According to the Combined Cathedral Chapters’ statutes, the foundation’s activities are geared toward promoting the churches in its possession and protecting and caring for church and church-owned cultural heritage, institutions, buildings and other assets to the best of its capabilities.
Preserving and presenting their exceptional cultural heritage, the Combined Cathedral Chapters play a major role in Saxony-Anhalt’s image as a state with cultural heritage. In addition to numerous other ensembles of buildings, two cathedrals, two parish churches and one abbey church, which are some of Germany’s most important religious buildings, manifest the superlative cultural heritage value of the foundation’s rich architectural heritage. With their exceptional works of art and rare religious objects, the cathedral treasuries in Merseburg and Naumburg provide fascinating insight into the sumptuous decoration of the two cathedrals. What is more, the chapter libraries and archives that grew up there from the Middle Ages onward house a unique collection of rare written records from over 1,500 years. Over 180,000 guests from all over the world come see this superb cultural heritage in Central Germany every year.

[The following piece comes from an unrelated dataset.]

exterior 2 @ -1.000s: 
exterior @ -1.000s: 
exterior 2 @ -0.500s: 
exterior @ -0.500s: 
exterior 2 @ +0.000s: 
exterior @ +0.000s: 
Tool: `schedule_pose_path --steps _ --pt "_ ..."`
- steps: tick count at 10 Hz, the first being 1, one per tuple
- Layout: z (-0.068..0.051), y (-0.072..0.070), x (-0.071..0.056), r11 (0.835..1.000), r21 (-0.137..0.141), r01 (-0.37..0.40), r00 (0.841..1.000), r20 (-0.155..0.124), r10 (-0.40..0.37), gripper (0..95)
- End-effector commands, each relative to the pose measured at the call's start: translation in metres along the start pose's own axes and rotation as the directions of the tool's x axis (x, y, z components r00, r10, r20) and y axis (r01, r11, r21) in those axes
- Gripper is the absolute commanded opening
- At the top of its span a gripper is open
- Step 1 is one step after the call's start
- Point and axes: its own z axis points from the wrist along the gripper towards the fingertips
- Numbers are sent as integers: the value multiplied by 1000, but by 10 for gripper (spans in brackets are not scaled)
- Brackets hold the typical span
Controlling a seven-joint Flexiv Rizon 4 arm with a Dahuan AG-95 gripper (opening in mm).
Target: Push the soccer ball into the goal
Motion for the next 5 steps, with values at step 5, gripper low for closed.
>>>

The strong ties to the Combined Cathedral Chapters’ ecclesiastical roots also became vitally evident in the 21st century. The churches in Merseburg, Naumburg and Zeitz owned by the foundation have a thousand-year tradition of worship and ministry. The preservation of these houses of worship and the promotion of active parish life are some of the top priorities of the foundation’s work.
Important churches have always patronized exceptional contemporaneous art. Naturally, the foundation is intent on involving nationally and internationally renowned contemporary artists, such as Neo Rauch, Thomas Kuzio and Heinrich Apel, in the design and decoration of their liturgical spaces and associated buildings.
Cathedral chapters were also places of learning in the Middle Ages. The cathedral schools established in Merseburg and Naumburg in the 11th century live on today in both cities as cathedral high schools. They still maintain close contact in school ceremonies and concrete educational projects. The cathedral chapters’ traditional ties to the three important Central German universities in Halle, Leipzig and Jena, forming the geographic center of the foundation’s locations, is the foundation of a dense network of collaborative relationships with these centers of research and education. The European Romanesque Center is a research institute located in the close complex of Merseburg Cathedral.
The cathedral chapter has enacted statutes of its own since the High Middle Ages, which are codified by a resolution at a meeting of the chapter. The text of the statutes is confirmed by the government of the state of Saxony-Anhalt. The Combined Cathedral Chapters’ current statutes date from November 2011.